Er raffte hastig alle Papiere in einen Haufen zusammen und steckte sie wirr durcheinander in ein großes, altes Portefeuille. Dann atmete er erleichtert auf, wie ein Buckliger, der plötzlich durch irgendeinen Zauber seinen Buckel abgeworfen hat, und rieb sich vergnügt die Hände.

Vierundzwanzigstes Kapitel

Am folgenden Tage, ganz früh am Morgen, war das ganze Haus in Bewegung, um dem abreisenden Gaste das Geleit zu geben. Auch Tuschin und die jungen Wikentjews fanden sich ein. Marsinka war entzückend in ihrer Schönheit und wonnigen Verschämtheit. Bei jedem Blick, jeder Frage, die an sie gerichtet wurde, bedeckte ihr Gesicht sich mit hellem Rot, und ein geheimnisvolles, nervöses Spiel feinster seelischer Regungen, zarter Töne und subtiler Gedanken, kurz all des neuen, köstlichen Lebens aus dem vollen, das ihr in diesen letzten acht Tagen aufgegangen, spiegelte sich hell in ihren Zügen. Wikentjew war wie ein Page hinter ihr her und suchte ihr an den Augen abzulesen, ob sie nicht etwas brauche, irgendeinen Wunsch habe oder durch irgendetwas beunruhigt werde.

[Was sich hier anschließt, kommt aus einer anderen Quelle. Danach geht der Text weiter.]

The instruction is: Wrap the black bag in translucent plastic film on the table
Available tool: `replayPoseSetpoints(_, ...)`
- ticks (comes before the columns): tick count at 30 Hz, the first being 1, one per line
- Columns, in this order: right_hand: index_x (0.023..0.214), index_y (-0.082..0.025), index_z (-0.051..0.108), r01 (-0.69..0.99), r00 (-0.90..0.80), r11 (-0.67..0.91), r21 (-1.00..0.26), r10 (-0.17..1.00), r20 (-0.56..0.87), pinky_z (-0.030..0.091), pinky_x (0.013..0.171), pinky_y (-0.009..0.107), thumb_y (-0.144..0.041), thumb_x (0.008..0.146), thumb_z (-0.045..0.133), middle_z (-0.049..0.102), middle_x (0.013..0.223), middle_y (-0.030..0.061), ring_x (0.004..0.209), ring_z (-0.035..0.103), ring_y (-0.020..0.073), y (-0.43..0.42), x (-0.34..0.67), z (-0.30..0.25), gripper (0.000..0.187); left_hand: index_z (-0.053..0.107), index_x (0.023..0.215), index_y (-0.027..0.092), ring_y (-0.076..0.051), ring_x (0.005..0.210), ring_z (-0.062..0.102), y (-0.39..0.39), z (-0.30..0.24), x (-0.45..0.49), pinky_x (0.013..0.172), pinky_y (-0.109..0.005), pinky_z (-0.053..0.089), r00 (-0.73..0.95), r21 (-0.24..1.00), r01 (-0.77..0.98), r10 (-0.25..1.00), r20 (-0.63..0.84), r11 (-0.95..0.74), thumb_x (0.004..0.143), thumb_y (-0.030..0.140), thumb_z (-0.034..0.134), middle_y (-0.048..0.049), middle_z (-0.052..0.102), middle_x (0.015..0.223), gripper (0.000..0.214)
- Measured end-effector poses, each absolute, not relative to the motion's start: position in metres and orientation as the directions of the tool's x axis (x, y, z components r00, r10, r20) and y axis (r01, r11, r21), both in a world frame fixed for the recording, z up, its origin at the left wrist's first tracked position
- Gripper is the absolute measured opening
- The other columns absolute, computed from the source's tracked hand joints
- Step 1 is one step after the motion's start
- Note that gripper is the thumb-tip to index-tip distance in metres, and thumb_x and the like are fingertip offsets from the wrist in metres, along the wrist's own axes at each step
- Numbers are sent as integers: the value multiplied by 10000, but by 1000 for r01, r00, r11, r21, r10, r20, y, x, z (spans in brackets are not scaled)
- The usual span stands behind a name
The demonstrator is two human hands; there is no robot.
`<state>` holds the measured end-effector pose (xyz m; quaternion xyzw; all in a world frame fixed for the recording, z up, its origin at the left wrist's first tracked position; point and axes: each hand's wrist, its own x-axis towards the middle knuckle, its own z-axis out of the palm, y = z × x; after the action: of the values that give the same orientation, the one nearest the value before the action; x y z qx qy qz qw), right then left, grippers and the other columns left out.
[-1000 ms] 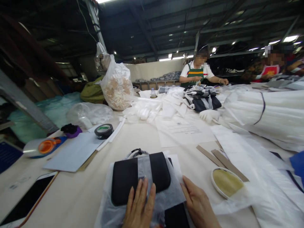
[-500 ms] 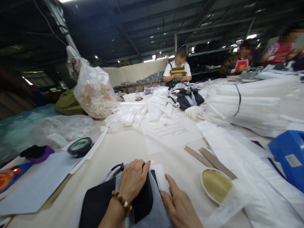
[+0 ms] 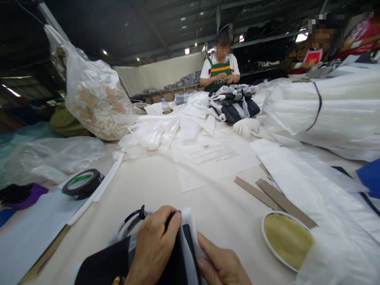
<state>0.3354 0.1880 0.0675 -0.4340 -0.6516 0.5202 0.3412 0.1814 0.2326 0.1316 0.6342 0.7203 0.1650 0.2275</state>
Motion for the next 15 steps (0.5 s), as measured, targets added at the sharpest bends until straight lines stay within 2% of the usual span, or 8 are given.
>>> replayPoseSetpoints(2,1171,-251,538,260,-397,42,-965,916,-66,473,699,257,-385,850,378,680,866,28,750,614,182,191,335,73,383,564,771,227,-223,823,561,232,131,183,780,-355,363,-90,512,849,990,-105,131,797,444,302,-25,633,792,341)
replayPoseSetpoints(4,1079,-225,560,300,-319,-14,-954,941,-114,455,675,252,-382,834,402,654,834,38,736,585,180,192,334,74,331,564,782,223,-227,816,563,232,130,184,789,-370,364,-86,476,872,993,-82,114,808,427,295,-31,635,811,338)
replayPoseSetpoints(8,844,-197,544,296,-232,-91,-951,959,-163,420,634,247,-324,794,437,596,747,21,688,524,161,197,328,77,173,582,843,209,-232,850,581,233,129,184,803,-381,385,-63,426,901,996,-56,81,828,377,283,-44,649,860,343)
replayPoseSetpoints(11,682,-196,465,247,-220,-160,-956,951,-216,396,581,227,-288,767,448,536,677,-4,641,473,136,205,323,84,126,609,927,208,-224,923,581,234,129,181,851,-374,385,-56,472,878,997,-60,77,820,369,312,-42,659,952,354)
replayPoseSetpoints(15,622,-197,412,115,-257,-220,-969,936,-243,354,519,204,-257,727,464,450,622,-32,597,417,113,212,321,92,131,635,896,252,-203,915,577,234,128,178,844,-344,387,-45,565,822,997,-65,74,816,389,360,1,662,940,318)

Sie waren so recht egoistisch in ihrem jungen Glück und sahen und bemerkten niemanden ringsum außer sich selbst. Sie waren auch gar zu trübselig, gar zu ernst und nachdenklich gestimmt, diese anderen. Erst am Nachmittag begann das junge Pärchen aus seinem selbstischen Traumleben zu erwachen und auch für die andern Augen zu haben. Marsinka zeigte eine sehr betrübte Miene und war gegen Raiski die Zärtlichkeit selbst. Beim Frühstück hatte niemand Appetit gehabt außer Koslow, der in seinem melancholischen Hinbrüten, den Blick in die unbestimmte Ferne richtend und von Zeit zu Zeit einen Seufzer ausstoßend, ganz allein, rein mechanisch eine ganze Schüssel Majonnaise verzehrte. Tatjana Markowna wollte die wirtschaftlichen Angelegenheiten aufs Tapet bringen und noch vor Übergabe des Gutes an die beiden Schwestern eine Generalabrechnung halten, doch Raiski sah sie mit so müden Augen an, daß sie die Abrechnung verschob und ihm nur einen ihm noch zustehenden Betrag von sechshundert Rubeln übergab. Die Hälfte der Summe händigte er noch in ihrer Gegenwart Wassilissa und Jakow ein – sie sollten das Geld unter das Hofgesinde verteilen und sich in seinem Namen für alle Freundlichkeiten und Gefälligkeiten bedanken, die sie ihm erwiesen hätten.

»Das ist viel zu viel – du bist nicht bei Troste! Sie werden es doch nur vertrinken! . . .« flüsterte Tatjana Markowna ihm zu.

»Lassen Sie sie, Tantchen . . . und schenken Sie ihnen die Freiheit . . .«

»Gewiß, meinetwegen können sie gleich jetzt vom Hofe laufen! Ich brauche jetzt mit Wjera zusammen nur einen Diener und ein Mädchen. Aber sie werden ja nicht gehen wollen! Wohin sollen sie sich denn wenden? Sie sind verwöhnt, hatten hier alles in Hülle und Fülle!«

Nach dem Frühstück waren alle um Raiski herum. Marsinka vergoß eine wahre Tränenflut, drei oder vier Taschentücher brauchte sie. Wjera hatte ihm die Hand auf die Schulter gelegt und sah ihn mit einem müden Lächeln an, während Raiski mit ernstem Blick auf sie schaute. Auf Wikentjews Gesichte lag ein freundschaftliches Lächeln, und an seiner Nase entlang rann eine Riesenträne herab, »so groß wie eine Kirsche«, meinte Marsinka, als sie ihm verschämt mit ihrem Taschentuche das Gesicht abtrocknete.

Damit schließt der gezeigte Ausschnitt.